**WORK TO COMPLETE**: If a line in the entries includes "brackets", show that line.
== SOURCE MATERIAL
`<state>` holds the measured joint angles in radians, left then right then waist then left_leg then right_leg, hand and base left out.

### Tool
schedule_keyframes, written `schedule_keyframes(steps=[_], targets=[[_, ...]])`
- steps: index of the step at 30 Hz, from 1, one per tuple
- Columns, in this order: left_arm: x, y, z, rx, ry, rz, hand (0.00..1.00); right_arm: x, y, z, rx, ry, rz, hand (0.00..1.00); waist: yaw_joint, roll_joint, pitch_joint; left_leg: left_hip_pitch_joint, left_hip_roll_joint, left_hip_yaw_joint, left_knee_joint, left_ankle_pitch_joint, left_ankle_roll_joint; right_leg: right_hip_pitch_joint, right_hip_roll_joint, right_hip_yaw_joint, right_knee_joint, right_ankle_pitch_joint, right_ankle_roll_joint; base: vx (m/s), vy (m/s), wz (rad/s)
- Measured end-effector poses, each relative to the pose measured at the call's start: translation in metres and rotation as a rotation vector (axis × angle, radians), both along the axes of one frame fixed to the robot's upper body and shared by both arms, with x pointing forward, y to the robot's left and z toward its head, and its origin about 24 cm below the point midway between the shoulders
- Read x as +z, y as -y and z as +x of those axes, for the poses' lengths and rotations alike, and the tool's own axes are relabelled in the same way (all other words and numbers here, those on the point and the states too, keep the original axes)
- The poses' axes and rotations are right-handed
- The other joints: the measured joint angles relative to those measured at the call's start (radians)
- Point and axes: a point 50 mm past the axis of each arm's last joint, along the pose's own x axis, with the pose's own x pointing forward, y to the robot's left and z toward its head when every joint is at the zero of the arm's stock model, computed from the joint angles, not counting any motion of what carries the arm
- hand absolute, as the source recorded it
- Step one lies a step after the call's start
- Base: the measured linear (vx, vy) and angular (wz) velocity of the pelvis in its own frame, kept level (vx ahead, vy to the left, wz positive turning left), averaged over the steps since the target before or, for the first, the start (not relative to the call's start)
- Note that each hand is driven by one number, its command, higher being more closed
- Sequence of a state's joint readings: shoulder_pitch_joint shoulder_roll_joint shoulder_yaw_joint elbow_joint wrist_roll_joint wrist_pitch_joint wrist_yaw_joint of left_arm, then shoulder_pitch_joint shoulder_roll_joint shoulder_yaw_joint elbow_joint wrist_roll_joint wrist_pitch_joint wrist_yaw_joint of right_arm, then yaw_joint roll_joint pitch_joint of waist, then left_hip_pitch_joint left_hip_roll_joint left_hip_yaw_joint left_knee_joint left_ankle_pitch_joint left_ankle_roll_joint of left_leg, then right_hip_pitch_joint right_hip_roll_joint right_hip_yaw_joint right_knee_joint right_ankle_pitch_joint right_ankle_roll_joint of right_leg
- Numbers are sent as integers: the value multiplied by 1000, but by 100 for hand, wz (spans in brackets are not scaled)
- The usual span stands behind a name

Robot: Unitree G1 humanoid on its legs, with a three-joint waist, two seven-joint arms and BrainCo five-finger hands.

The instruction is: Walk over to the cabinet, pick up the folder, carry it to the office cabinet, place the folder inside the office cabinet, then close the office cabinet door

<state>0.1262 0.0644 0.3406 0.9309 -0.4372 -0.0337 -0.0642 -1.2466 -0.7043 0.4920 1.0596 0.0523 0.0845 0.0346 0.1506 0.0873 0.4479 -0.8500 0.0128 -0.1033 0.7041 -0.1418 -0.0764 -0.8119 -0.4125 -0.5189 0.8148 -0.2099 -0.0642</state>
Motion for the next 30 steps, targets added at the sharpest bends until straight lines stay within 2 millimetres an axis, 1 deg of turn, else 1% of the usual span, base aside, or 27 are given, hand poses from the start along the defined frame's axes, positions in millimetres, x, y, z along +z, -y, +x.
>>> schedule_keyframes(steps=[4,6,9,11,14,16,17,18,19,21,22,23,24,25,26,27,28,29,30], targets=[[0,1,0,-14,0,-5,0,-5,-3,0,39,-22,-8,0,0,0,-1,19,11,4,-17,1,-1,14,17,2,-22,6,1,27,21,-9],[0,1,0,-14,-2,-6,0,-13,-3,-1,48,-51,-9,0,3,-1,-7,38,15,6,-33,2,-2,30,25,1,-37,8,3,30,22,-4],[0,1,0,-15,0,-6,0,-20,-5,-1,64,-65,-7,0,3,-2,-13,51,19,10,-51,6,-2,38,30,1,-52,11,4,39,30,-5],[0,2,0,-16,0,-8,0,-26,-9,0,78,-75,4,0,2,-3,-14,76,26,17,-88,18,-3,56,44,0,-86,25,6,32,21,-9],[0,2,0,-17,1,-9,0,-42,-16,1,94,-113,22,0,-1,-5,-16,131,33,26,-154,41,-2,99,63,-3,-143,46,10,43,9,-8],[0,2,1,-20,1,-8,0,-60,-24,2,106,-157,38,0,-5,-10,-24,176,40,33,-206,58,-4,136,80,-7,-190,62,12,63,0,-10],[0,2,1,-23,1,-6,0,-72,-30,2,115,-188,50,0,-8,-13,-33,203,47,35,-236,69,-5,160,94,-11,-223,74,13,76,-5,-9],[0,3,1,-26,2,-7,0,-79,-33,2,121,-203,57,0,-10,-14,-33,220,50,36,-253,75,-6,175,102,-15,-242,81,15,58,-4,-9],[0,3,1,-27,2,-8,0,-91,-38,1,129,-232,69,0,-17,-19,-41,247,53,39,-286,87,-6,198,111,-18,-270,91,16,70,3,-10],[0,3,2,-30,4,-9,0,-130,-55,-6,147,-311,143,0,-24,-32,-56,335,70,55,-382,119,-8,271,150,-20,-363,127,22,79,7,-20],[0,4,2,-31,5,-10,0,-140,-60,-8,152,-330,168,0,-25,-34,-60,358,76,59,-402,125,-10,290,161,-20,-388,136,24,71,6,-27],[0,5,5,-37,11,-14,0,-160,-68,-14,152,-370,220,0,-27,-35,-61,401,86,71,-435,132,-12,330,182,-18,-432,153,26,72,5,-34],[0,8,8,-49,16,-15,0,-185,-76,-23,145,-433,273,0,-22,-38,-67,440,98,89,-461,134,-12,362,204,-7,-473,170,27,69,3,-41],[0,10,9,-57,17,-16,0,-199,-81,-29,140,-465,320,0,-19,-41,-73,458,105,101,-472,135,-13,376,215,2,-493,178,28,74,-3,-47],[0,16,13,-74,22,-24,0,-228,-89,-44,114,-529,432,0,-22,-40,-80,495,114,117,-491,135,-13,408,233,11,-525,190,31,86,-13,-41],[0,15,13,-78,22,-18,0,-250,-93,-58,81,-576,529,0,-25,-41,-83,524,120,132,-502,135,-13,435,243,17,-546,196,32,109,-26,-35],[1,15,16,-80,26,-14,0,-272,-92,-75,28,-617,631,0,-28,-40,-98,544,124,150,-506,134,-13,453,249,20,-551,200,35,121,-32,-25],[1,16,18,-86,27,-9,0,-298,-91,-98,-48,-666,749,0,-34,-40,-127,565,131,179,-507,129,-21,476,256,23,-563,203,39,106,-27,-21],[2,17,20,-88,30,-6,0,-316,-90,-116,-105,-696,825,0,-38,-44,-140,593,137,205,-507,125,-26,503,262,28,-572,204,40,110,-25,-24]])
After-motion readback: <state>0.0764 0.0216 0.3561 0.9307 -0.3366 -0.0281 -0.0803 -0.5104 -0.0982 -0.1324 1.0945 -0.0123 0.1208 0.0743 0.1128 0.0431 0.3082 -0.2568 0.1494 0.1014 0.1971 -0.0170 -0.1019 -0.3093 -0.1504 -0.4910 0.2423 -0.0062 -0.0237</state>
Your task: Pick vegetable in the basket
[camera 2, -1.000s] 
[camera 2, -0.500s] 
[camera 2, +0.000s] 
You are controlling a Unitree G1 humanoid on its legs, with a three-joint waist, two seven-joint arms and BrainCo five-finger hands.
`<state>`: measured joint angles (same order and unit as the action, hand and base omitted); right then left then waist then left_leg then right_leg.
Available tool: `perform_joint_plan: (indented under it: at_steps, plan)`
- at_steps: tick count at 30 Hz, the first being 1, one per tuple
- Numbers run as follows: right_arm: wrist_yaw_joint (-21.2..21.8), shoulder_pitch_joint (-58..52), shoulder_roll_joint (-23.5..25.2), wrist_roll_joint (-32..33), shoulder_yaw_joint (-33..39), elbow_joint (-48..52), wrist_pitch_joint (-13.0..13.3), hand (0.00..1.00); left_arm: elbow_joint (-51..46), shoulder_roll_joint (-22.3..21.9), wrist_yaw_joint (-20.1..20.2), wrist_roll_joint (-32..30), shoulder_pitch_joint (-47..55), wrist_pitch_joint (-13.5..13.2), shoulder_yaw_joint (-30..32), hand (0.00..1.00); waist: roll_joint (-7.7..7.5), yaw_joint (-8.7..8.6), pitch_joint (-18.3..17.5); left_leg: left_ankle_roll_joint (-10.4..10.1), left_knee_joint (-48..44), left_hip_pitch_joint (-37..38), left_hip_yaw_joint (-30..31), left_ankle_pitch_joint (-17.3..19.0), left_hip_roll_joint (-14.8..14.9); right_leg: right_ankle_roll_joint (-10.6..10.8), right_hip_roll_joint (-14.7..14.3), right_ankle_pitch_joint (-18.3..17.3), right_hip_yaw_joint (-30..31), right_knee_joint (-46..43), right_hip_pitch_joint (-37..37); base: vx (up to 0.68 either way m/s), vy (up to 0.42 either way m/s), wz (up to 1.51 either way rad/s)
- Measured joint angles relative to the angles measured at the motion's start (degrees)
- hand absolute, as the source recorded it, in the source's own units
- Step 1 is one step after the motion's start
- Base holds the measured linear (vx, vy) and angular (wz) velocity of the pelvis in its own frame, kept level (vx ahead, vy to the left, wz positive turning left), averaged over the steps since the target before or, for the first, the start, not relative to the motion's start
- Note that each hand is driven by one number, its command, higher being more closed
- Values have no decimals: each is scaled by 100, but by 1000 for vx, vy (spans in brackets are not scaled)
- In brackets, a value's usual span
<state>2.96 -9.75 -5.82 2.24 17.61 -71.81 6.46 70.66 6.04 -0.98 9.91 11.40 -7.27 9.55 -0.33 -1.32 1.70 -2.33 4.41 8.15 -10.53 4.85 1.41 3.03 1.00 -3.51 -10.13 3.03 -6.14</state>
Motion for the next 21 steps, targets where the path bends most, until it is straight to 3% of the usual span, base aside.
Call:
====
**RESULT OF THIS TASK**:
- Numbers are sent as integers: the value multiplied by 1000, but by 100 for hand, wz (spans in brackets are not scaled)
- Values have no decimals: each is scaled by 100, but by 1000 for vx, vy (spans in brackets are not scaled)
- In brackets, a value's usual span

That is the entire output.